Come è nata questa idea del teatro in lingua inglese?

Tutto è cominciato nel 2016, con i 400 anni di Shakespeare. Ci cercavano tutti, perché metà della nostra compagnia è madrelingua inglese. E così, piano piano, siamo diventati un punto di riferimento in città. Di Shakespeare abbiamo in repertorio Romeo and Juliet, The Tempest e il MidsummerNight’s Dream; poi abbiamo una Alice dai libri di Lewis Carroll (per adulti e bambini); un Dickens, A Christmas Carol; un Oscar Wilde, The Importance of Being Earnest, e infine un Pinter, Betrayal.

Lavoriamo con le scuole, ma abbiamo anche un pubblico adulto affezionato. Anche perché ci sono sempre i sopratitoli, quindi si capisce tutto.

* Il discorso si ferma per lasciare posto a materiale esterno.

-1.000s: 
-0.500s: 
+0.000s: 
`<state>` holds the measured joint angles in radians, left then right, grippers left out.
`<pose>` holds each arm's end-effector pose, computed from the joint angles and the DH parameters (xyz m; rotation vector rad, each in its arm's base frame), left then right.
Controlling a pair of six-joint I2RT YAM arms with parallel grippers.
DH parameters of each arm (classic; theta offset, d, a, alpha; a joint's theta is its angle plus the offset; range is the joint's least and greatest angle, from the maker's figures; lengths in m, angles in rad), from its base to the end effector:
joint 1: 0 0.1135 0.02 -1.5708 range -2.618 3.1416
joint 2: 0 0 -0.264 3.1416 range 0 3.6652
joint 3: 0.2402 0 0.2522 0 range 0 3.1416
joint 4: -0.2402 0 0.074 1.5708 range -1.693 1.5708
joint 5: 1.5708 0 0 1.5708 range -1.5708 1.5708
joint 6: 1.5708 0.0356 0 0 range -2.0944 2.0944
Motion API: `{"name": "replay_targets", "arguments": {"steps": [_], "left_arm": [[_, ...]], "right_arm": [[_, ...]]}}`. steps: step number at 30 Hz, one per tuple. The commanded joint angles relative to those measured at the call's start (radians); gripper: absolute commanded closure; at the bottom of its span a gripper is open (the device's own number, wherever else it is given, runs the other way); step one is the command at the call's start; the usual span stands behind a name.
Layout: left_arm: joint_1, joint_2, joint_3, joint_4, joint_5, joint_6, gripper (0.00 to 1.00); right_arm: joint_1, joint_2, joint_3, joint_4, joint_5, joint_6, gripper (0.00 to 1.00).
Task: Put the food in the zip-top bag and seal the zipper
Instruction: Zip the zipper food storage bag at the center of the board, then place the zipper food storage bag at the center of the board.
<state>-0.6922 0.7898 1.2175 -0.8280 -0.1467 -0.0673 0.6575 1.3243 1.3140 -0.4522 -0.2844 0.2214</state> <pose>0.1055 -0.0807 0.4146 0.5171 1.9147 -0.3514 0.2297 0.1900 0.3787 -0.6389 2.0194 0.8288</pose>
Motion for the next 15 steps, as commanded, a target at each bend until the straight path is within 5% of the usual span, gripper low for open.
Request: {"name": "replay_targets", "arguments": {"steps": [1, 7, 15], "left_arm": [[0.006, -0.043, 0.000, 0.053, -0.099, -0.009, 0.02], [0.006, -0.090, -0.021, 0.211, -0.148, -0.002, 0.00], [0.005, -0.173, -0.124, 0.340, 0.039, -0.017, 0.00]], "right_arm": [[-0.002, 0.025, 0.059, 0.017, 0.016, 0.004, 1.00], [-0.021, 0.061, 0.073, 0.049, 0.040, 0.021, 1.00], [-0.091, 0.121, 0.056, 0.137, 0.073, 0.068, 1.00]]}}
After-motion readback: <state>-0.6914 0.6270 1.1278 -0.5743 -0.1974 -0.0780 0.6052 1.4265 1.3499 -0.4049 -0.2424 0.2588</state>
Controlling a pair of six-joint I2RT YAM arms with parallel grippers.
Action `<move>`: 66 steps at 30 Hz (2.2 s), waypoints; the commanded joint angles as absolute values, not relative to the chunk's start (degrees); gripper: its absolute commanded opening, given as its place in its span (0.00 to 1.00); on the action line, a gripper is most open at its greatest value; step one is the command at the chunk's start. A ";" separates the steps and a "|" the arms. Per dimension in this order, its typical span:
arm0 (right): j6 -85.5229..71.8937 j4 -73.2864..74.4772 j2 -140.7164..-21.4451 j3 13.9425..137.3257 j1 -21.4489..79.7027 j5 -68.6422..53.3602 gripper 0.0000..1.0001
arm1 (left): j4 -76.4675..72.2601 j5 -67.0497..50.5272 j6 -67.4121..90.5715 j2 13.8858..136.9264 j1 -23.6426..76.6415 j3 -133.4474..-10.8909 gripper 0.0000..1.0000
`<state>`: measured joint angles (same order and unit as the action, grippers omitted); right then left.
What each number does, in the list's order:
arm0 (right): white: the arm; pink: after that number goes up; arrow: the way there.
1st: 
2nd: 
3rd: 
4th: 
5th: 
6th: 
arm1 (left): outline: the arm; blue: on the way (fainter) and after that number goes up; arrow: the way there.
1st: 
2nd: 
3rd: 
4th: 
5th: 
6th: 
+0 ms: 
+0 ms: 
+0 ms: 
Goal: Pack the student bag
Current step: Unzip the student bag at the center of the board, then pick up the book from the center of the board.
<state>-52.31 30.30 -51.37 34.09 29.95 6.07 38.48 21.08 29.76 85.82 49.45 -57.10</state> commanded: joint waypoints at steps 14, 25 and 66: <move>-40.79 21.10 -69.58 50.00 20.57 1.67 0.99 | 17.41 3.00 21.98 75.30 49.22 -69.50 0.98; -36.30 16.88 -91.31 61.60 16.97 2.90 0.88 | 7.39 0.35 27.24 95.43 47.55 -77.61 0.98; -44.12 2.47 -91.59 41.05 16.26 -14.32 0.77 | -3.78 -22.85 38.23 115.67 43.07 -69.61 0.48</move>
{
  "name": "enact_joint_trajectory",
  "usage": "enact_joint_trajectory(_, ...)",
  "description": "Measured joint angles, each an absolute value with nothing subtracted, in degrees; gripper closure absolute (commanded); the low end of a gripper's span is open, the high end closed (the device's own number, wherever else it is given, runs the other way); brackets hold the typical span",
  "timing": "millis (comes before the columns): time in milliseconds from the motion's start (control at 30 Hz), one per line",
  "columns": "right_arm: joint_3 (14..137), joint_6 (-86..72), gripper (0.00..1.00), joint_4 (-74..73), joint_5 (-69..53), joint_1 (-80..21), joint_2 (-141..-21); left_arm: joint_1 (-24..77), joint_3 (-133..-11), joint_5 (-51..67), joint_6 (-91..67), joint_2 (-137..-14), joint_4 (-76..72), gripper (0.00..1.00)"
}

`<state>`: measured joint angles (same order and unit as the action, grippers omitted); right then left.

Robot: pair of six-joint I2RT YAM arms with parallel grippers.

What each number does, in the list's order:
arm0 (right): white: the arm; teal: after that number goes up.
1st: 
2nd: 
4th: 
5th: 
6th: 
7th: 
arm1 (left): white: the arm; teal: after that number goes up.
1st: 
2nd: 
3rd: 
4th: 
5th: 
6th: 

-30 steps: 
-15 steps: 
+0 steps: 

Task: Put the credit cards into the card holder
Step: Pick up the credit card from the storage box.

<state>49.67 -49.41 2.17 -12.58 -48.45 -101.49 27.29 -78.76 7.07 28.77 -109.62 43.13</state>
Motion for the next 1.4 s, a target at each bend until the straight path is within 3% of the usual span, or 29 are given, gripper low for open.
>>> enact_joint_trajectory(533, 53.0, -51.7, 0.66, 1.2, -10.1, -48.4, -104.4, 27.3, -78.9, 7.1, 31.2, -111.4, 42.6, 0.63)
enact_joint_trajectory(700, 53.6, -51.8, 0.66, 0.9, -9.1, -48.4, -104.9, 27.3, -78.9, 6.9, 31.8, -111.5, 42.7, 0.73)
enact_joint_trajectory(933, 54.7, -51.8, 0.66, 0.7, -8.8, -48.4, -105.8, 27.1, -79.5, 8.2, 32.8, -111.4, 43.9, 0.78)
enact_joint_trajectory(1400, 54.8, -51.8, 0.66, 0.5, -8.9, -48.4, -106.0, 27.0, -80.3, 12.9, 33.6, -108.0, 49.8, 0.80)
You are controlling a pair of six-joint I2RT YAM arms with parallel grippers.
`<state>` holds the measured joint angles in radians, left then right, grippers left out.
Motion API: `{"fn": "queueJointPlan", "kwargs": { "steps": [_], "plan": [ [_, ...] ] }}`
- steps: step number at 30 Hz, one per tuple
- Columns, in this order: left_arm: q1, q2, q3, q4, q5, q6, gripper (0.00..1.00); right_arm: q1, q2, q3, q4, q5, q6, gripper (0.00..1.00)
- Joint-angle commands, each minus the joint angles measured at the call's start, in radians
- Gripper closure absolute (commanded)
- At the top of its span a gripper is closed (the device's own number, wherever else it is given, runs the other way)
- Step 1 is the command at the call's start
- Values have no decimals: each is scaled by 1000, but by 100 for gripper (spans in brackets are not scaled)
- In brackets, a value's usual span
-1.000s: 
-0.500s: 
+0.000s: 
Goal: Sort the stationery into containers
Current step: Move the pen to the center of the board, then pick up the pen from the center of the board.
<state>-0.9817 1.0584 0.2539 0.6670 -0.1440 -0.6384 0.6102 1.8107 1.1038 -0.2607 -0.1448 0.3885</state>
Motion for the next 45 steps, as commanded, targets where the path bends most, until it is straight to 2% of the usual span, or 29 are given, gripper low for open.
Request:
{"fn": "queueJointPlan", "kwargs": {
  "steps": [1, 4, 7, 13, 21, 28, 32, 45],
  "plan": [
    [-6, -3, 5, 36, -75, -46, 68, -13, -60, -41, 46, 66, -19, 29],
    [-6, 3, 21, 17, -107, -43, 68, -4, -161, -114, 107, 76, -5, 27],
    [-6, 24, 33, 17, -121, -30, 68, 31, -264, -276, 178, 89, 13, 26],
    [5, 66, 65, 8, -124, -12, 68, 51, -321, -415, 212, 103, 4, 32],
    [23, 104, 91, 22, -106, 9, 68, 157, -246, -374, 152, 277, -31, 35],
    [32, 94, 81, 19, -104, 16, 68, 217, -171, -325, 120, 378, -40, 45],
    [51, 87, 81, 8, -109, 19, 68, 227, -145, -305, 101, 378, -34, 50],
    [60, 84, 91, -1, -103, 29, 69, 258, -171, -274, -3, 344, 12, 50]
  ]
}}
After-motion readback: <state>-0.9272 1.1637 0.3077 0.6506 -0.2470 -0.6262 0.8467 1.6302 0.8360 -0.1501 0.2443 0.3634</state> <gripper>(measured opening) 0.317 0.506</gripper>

L’anno prossimo lavoreremo probabilmente sulle Histories shakespeariane, purtroppo attualissime. La violenza del potere come la racconta lui non l’ha raccontata nessuno, e, diciamoci la verità, The Crown e House of Cards attingono a piene mani da lui. Ecco, sarebbe bello fare del teatro a puntate. Netflix, ma con sceneggiatore il vecchio Will. Intanto, l’anno prossimo, la puntata pilota.